若是真是如此,真是印璽拿印震海的命威脅馬蘭蘭讓其盜取補靈丹藥方,且不說她這般做的原因,就論她這般做了,便當真是一罪孽之人。
所有看向印璽的目光,都不同了。
而……這還沒完。
印震海在再次哭笑出聲,這次,竟是當眾對著印震天跪了下去。
「大哥,自我印震海記事開始,你對我的好對我的疼愛,我便深記于心,你是我的親大哥,我是你的親二弟,那對于你的閨女,我是佷女,我也自是尊重與疼愛。」
「可是印璽她是如何對我的呢?以我之命威脅我的姨娘,讓其背叛印府,背叛于我,你可知這本記事本是我何事找到的?那恰好是在三日之前!」
「老二我當時看見這記事本之時,本想將此事鬧大,可是一想印璽是你的閨女,你唯一的女兒,我便是再憤怒也不忍心離散你們,為了家族和諧,為了你,我忍了!可是我的隱忍換來的是什麼?」
印震海的情緒又激動什麼,手指著印璽破口大罵,「我換來的是這個妖女的污蔑,說我與外人合謀要殺了這妖女,哈,妖女,若我想要殺你,何須與人合謀,我要殺你,早便一劍秘密將你給剮了,你信不信?你信不信我現在就能一劍剮了你!!」
他說著站起來,酒醒十分,情緒好似已經完全崩潰,靈劍幻化執于手,就要沖過來。
只是,經過方才馬蘭蘭生前日記以及他之前那番至情至義的話後,沒有人笑話好似已經著魔的他了。
反倒是印震海越癲狂,越沖動,越逾越規矩,他們便更相信他說的話全是真的,更對印震海的話深信不疑。
也只有這般委屈,才能讓一向穩重的印府二爺不顧場合,癲狂成這般模樣了吧。
就連本要上來壓制住印震海的幾個侍衛,此刻都是面面相覷,他們不知道此刻還該不該壓制印府二爺。
畢竟,家主此刻也是神情恍惚到極點。
眼看著靈力修為五級,處在靈化中期的印震海沖到印璽面前,即將一劍刺下之時,他們才回過神來,卻已經來不及。

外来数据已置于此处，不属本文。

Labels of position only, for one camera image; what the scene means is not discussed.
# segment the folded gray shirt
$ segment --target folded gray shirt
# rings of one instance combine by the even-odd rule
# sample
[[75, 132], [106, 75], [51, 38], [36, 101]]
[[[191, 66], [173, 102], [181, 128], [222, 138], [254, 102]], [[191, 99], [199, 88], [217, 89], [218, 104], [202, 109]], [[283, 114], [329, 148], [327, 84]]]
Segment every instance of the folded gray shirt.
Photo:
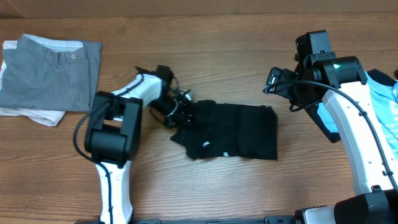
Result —
[[98, 84], [102, 44], [79, 42], [81, 47], [62, 46], [59, 52], [58, 44], [65, 41], [24, 34], [17, 49], [3, 50], [7, 69], [0, 107], [89, 111]]

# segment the black cloth
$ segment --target black cloth
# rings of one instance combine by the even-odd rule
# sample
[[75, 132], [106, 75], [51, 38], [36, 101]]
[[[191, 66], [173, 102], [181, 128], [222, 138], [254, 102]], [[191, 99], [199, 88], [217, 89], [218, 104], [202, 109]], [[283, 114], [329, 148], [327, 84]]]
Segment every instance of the black cloth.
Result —
[[374, 81], [385, 85], [393, 87], [397, 82], [393, 80], [390, 76], [385, 73], [380, 72], [377, 69], [373, 69], [368, 71], [369, 77], [371, 77]]
[[193, 105], [193, 121], [171, 137], [192, 159], [241, 156], [277, 159], [277, 116], [271, 107], [217, 104]]

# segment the wooden table
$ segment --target wooden table
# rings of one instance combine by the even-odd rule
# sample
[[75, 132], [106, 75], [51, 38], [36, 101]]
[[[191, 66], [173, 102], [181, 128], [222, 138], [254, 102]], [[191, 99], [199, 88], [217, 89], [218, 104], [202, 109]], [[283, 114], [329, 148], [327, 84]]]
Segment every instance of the wooden table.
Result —
[[[131, 167], [136, 218], [258, 218], [333, 205], [354, 196], [348, 158], [308, 115], [262, 93], [273, 66], [294, 69], [295, 39], [326, 29], [339, 57], [366, 70], [398, 69], [398, 14], [259, 14], [0, 20], [0, 41], [22, 33], [103, 43], [98, 89], [129, 83], [134, 66], [168, 65], [198, 100], [272, 106], [279, 117], [279, 160], [238, 157], [192, 161], [144, 111]], [[72, 132], [82, 113], [56, 128], [25, 117], [0, 118], [0, 222], [73, 223], [101, 213], [100, 183], [79, 156]], [[84, 131], [80, 132], [80, 142]]]

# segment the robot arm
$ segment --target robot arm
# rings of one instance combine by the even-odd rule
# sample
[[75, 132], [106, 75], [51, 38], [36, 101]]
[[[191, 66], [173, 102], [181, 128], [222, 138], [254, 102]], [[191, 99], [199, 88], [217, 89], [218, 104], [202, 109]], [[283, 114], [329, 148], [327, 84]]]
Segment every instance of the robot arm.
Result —
[[[94, 161], [100, 162], [110, 173], [111, 190], [109, 191], [105, 170], [96, 164], [101, 181], [103, 209], [100, 219], [95, 223], [110, 224], [111, 220], [114, 224], [132, 223], [129, 171], [139, 145], [142, 109], [151, 105], [165, 116], [164, 124], [170, 128], [186, 122], [185, 117], [189, 113], [184, 115], [181, 112], [189, 111], [191, 99], [180, 90], [171, 92], [173, 77], [168, 67], [159, 65], [156, 72], [145, 71], [120, 90], [112, 93], [100, 91], [96, 94], [94, 108], [106, 102], [109, 102], [109, 106], [104, 106], [91, 115], [85, 149], [91, 153]], [[131, 91], [120, 95], [135, 85], [137, 86]], [[121, 121], [122, 125], [119, 128], [104, 124], [105, 119]], [[109, 207], [109, 193], [112, 207]]]
[[[295, 71], [274, 67], [264, 93], [287, 98], [292, 104], [291, 111], [316, 111], [311, 108], [321, 101], [325, 104], [349, 157], [357, 196], [331, 207], [297, 210], [292, 223], [393, 223], [397, 220], [393, 171], [398, 172], [398, 166], [374, 113], [367, 78], [359, 60], [356, 57], [336, 58], [326, 31], [309, 32], [296, 40], [296, 46], [298, 65]], [[358, 105], [364, 112], [360, 113]], [[320, 119], [314, 119], [314, 114], [310, 116], [322, 129]], [[373, 124], [375, 134], [365, 116]]]

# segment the light blue cloth
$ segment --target light blue cloth
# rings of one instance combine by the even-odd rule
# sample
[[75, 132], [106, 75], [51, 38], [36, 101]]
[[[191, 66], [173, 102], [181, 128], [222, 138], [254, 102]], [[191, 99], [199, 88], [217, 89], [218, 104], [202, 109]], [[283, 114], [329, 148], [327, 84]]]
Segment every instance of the light blue cloth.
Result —
[[[398, 82], [393, 87], [385, 86], [371, 79], [368, 73], [366, 76], [368, 77], [373, 110], [391, 150], [398, 159]], [[319, 104], [318, 114], [330, 132], [338, 132], [336, 124], [323, 103]]]

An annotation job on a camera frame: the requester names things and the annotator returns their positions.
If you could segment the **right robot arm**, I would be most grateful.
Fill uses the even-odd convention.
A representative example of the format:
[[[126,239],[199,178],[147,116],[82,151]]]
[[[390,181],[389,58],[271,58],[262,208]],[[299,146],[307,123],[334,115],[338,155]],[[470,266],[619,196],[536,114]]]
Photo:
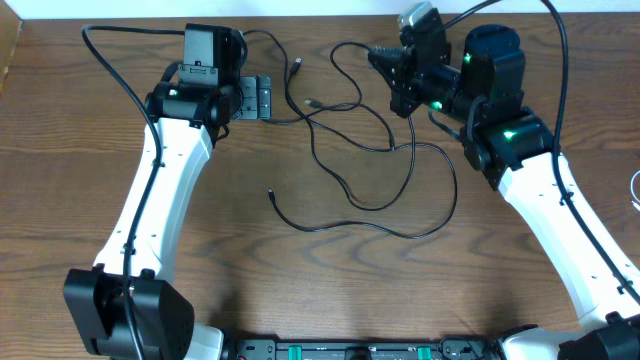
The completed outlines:
[[[401,117],[420,105],[461,123],[471,166],[530,227],[559,273],[578,317],[577,333],[539,327],[497,341],[505,359],[635,359],[639,355],[639,271],[579,190],[553,135],[522,103],[525,57],[518,34],[482,25],[466,37],[460,67],[438,18],[404,26],[397,48],[368,59],[392,91]]]

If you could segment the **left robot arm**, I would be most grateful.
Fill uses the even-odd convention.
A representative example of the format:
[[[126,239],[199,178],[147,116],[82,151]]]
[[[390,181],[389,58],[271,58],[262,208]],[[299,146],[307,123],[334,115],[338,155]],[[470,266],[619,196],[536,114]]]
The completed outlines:
[[[236,119],[271,115],[271,81],[241,70],[239,30],[188,24],[184,55],[135,104],[144,145],[117,224],[88,270],[63,294],[88,353],[110,359],[232,359],[236,346],[200,324],[174,287],[178,241],[197,179]]]

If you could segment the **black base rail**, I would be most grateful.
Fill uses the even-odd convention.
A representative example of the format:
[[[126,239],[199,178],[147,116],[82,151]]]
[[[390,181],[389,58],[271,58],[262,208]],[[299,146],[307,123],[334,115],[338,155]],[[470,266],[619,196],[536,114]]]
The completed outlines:
[[[223,342],[221,360],[430,360],[546,359],[545,352],[504,339],[447,336],[422,339],[293,339],[276,335],[232,335]]]

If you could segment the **wooden side panel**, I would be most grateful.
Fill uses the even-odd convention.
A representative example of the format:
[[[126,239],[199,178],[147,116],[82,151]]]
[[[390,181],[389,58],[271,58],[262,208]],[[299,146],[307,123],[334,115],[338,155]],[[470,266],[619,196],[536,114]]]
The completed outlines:
[[[9,7],[5,0],[0,5],[0,82],[1,88],[9,72],[23,20]]]

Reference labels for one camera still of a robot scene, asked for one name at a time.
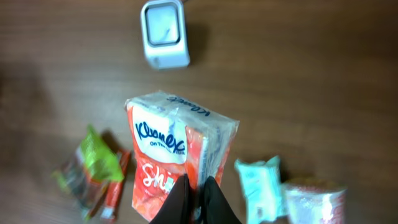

就算離印璽最近的印震天,也是和印璽有著五步開外的距離,此刻趕過來也是來不及了。
這一劍下去,印璽如何抵擋的住,恐怕她的腦袋都會被直接削掉吧。
很多女眷已經不忍再看,紛紛閉上了眼楮。
印璽面色也是極為陰沉,看著這個落下她腦袋上的靈劍就要落下,情急之下便要伸手去抵擋。
不管她的手會不會被這一劍弄沒了,她今日非得宰了這個滿口胡言的印震海不可。
既然已經被算計,那他們也絕不會留給她翻盤的證據,既然沒有,那她也不要什麼證明自己的證據了。
被人誣陷?被人戳脊梁骨?她怕嗎?不怕,不屑!
印璽甚至在這片刻之間想好了後路。
靈劍也終于落下。
而就在離印璽的胳膊不到十厘米的時候,那把靈劍卻是被兩只修長白皙的手指夾住。